O secretário-geral da ONU, António Guterres, prestou homenagem na quinta-feira (4) aos 168 trabalhadores das Nações Unidas mortos em 2024, exigindo o fim da impunidade pelas mortes — especialmente em Gaza, onde 126 deles perderam a vida. Em declaração à imprensa na sede da ONU, em Nova Iorque, Guterres destacou que “mais de um em cada 50 funcionários da UNRWA em Gaza foi morto neste conflito atroz. Este é o maior número de mortes de funcionários na história das Nações Unidas. Alguns foram mortos ao entregar ajuda humanitária; outros ao lado das suas famílias; outros enquanto protegiam os vulneráveis”.
A maior parte dos mortos era vinculada à Agência da ONU de Assistência aos Refugiados Palestinianos (UNRWA), acusada por Israel de vínculos com o Hamas. O governo israelense chegou a cortar todos os contatos com a agência em janeiro, e denunciou que 19 de seus 13 mil funcionários estariam envolvidos nos ataques de 7 de outubro, que deram início ao atual conflito. Apesar disso, Guterres reafirmou a importância do trabalho humanitário e lamentou a paralisia do Conselho de Segurança diante das divisões geopolíticas. “O facto de as divisões geopolíticas manterem o Conselho de Segurança paralisado faz com que a impunidade se mantenha”, declarou, mencionando “uma enorme frustração para todos aqueles que acreditam no direito internacional”.
O tema ganhou novo peso após o veto dos Estados Unidos a uma resolução apresentada pelos membros não permanentes do Conselho de Segurança. A proposta, apoiada por 14 países e rejeitada apenas pelos EUA, pedia cessar-fogo imediato e incondicional, libertação de todos os reféns e suspensão das restrições à entrada de ajuda humanitária em Gaza. Questionado sobre o veto, Guterres respondeu: “Claro. Como disse, ficamos sempre desiludidos quando os cessar-fogos não se concretizam, as libertações de reféns não acontecem e a ajuda humanitária não é distribuída ou é distribuída de uma forma que põe em risco a vida de tantos palestinianos”.
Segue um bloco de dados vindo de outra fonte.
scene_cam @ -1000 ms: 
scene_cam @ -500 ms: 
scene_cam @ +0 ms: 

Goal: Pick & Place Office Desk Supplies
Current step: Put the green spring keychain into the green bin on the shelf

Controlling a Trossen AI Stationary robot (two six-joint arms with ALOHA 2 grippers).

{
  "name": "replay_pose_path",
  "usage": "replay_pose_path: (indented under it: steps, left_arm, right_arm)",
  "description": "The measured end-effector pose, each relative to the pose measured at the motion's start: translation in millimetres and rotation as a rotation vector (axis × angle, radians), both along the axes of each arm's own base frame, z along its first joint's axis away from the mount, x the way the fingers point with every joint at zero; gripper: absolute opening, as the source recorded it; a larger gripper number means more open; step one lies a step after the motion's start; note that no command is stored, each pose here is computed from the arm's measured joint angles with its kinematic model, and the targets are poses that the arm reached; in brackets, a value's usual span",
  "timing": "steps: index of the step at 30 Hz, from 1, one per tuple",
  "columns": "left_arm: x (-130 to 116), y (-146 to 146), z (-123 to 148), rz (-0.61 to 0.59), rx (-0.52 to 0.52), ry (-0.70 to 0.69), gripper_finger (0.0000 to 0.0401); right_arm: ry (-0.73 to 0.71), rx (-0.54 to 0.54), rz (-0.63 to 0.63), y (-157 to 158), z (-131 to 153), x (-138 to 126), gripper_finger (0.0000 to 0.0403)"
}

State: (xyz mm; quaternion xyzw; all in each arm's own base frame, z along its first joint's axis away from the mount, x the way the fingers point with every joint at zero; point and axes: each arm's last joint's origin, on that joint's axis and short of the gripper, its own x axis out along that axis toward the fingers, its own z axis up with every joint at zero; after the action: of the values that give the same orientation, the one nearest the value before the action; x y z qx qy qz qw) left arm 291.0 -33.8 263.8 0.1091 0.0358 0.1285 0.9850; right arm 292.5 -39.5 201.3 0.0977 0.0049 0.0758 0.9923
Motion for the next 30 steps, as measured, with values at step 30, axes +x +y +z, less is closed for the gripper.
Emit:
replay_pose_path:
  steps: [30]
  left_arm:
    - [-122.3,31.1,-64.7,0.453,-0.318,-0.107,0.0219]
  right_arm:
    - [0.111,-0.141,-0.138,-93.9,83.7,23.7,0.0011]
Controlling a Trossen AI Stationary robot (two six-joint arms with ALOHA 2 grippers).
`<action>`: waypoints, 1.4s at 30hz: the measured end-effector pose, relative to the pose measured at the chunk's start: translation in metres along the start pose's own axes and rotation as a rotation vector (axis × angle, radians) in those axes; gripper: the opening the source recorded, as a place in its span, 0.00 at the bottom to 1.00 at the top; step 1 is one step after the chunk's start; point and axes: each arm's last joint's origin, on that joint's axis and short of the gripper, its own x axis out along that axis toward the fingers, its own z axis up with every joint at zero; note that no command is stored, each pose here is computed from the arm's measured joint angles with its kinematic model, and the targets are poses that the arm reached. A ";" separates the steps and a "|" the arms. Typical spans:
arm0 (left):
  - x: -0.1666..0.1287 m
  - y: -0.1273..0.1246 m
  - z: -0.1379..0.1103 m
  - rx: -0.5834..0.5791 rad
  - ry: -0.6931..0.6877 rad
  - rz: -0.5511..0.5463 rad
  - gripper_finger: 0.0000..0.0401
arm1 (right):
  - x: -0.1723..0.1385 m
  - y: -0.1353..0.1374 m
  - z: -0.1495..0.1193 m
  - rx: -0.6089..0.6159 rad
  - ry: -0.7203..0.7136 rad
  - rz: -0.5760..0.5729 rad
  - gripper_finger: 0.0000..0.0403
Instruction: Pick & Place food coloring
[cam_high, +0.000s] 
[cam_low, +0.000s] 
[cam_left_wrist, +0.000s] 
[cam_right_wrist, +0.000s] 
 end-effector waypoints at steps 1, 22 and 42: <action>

A embaixadora interina norte-americana, Dorothy Shea, justificou a decisão alegando que o texto era “inaceitável pelo que diz. É inaceitável pelo que não diz. E é inaceitável pela maneira como foi apresentada”. Segundo ela, os EUA não apoiariam nenhuma medida que não condenasse o Hamas e não exigisse seu desarmamento.
Apesar dos impasses, Guterres garantiu que a ONU continuará atuando para aliviar o sofrimento no enclave. “Não deve haver espaço para a impunidade”, afirmou. Ele também reiterou sua defesa da solução de dois Estados para o conflito israelopalestiniano. “A minha mensagem aos líderes mundiais e às delegações é que é absolutamente essencial manter viva a perspectiva da solução de dois Estados, apesar de todas as coisas terríveis a que estamos a assistir em Gaza e na Cisjordânia”, afirmou. E completou: “Para aqueles que duvidam da solução de dois Estados, pergunto: qual é a alternativa? É uma solução de um Estado em que os palestinianos serão expulsos ou obrigados a viver nas suas terras sem direitos? Isso seria totalmente inaceitável. Acredito firmemente que é dever da comunidade internacional manter viva a solução de dois Estados e depois materializar as condições para que isso aconteça”.
A pauta será debatida entre os dias 17 e 20 de junho, na sede da ONU, durante a Conferência Internacional para a Solução dos Dois Estados, copresidida por França e Arábia Saudita. Portugal também participará com a presença do ministro dos Negócios Estrangeiros, Paulo Rangel. A expectativa é que a conferência trate do reconhecimento formal do Estado palestiniano por países europeus — movimento já apoiado por mais de 140 Estados-membros da ONU.